Resource Monitoring

Resource monitoring includes monitoring resources like CPU, memory, disk and Network I/O.

Container Metrics

These metrics denote the utilization of CPU, memory, network and disks assigned to a container or pod.
Note: CPU, Memory and Network

In the absence of limits and reservations on the containers or pods, all containers and pods can utilize available resources of the node on which they are deployed and running.

Container CPU Metrics

Captured metrics reflect the percentage of CPU utilized by container/pod, user space and a distill of the usage per core.

CPU Metrics example:
{
 "time": 1554194126,
 "message": {
 "cpu_p": 41.88333333333333,
 "user_p": 25.033333333333335,
 "system_p": 16.85,
 "cpu0.p_cpu": 41.88333333333333,
 "cpu0.p_user": 25.033333333333335,
 "cpu0.p_system": 16.85,
 "ingestion_time": "2019-04-02T08:35:26+00:00",
 "tag": "tml-nosql.6c680d874676.metrics.cpu"
 }
}
Metric Name Field Name Units Data Type Notes
Total CPU consumption cpu_p % number Total CPU usage across all cores assigned to the container - includes user and Kernel processes if there are 4 cores the container can use, the percent usage can go up to 400%
CPU consumption by user processes user_p % number Total CPU used by user processes across all cores
CPU consumption by kernel processes system_p % number Total CPU used by kernel processes across all cores.
Total usage per core N cpuN % number Usage of Core N by user and kernel processes
User processes usage of Core N cpuN % number Usage of Core N by user processes
Kernel processes usage of core N cpuN % number Usage of Core N by kernel processes.
Container Memory
Pod/Container memory metrics example:
{
  "time": 1554198840,
  "message": {
    "Mem.total": 4045520,
    "Mem.used": 3932664,
    "Mem.free": 112856,
    "Swap.total": 1928204,
    "Swap.used": 1483436,
    "Swap.free": 444768,
    "ingestion_time": "2019-04-02T09:54:00+00:00",
    "tag": "tml-log.6a6873b34d5e.metrics.mem"
  }
}
Metric Name Field Name Units Data Type Notes
Total memory (RAM) Mem.total bytes Number Total memory available to container or pod in bytes
Used memory (RAM) Mem.used bytes Number Memory utilized by container in bytes
Free memory (RAM) Mem.free bytes Number available free RAM in bytes
Total swap space Swap.total bytes Number Total swap space
Used swap space Swap.used bytes Number Used swap space
Free swap space Swap.free bytes Number Free swap space
Container Disk

Captured metrics reflects number of bytes read and written at the point in time.

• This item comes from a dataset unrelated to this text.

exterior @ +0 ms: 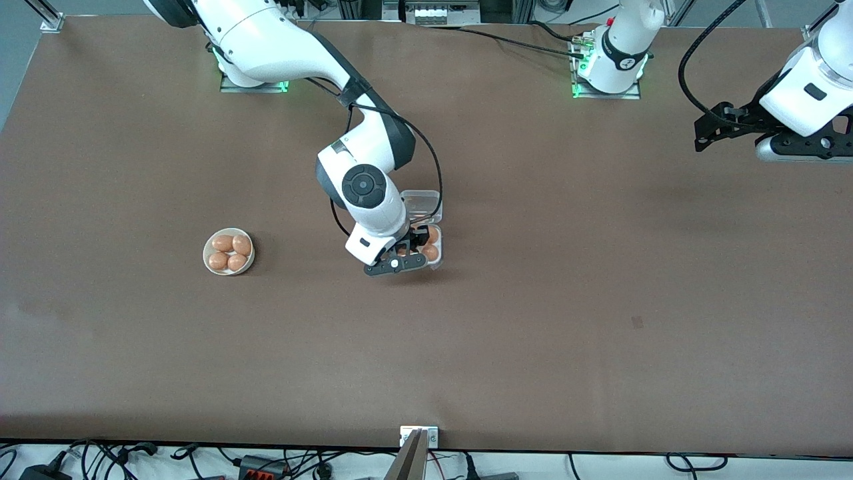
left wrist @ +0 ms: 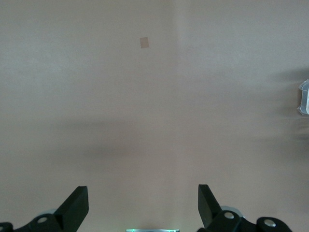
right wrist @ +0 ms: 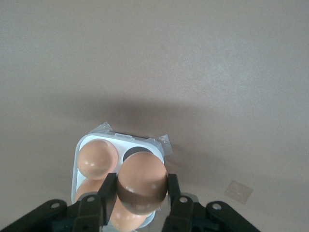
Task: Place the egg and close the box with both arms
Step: 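Lower the egg into the empty slot and open the right gripper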
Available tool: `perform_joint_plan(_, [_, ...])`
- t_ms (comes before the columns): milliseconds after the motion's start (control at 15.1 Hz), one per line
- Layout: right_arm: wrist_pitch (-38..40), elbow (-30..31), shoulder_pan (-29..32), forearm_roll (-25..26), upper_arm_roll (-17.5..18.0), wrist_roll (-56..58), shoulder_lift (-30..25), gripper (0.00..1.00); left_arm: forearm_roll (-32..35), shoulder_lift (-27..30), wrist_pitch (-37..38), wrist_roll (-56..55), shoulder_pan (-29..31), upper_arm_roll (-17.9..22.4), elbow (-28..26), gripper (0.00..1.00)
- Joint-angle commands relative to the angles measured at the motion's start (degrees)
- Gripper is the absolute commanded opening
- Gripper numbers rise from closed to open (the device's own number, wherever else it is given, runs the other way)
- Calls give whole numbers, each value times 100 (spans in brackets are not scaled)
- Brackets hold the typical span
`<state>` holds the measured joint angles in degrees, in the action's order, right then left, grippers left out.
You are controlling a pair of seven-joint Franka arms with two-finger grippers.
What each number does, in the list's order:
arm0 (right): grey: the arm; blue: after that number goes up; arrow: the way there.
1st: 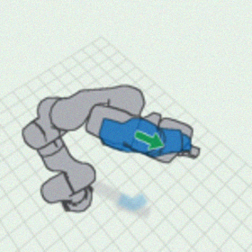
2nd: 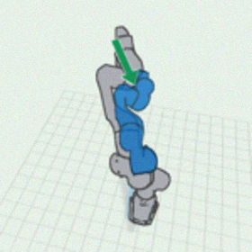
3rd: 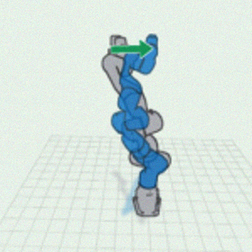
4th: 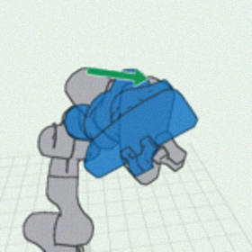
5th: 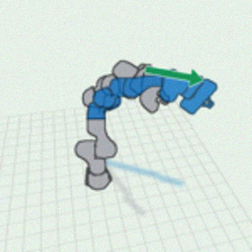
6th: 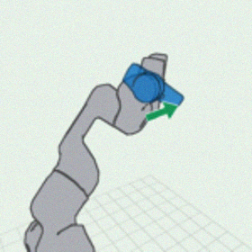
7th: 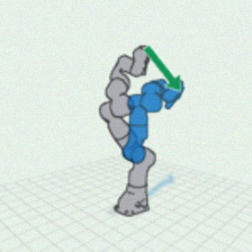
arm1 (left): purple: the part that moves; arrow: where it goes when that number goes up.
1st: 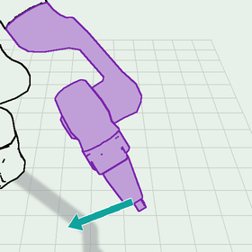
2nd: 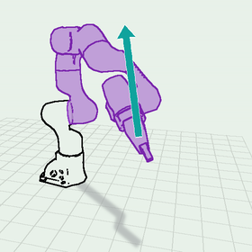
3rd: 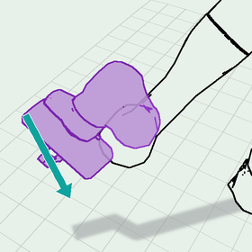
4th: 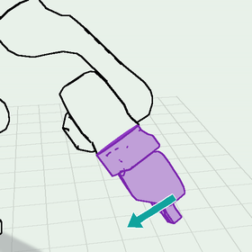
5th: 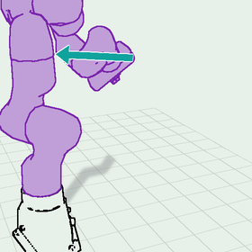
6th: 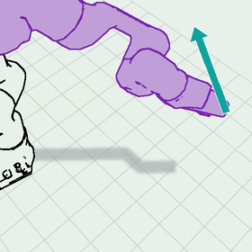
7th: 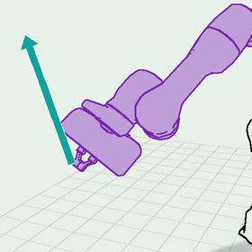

Pod/ Container disk metrics example:
{
  "time": 1554193560,
  "message": {
    "read_size": 7029587968,
    "write_size": 14102749184,
    "ingestion_time": "2019-04-02T08:26:00+00:00",
    "tag": "tml-log.6a6873b34d5e.metrics.disk"
  }
}
Metric Name Field Name Units Data Type
Total bytes read from disk read_Size bytes Number
Total bytes written to disk write_size bytes Number
Container Network

The network metrics are available per network interface like eth1, lo etc. The metrics captured reflect the transmit and receive size at the point in time.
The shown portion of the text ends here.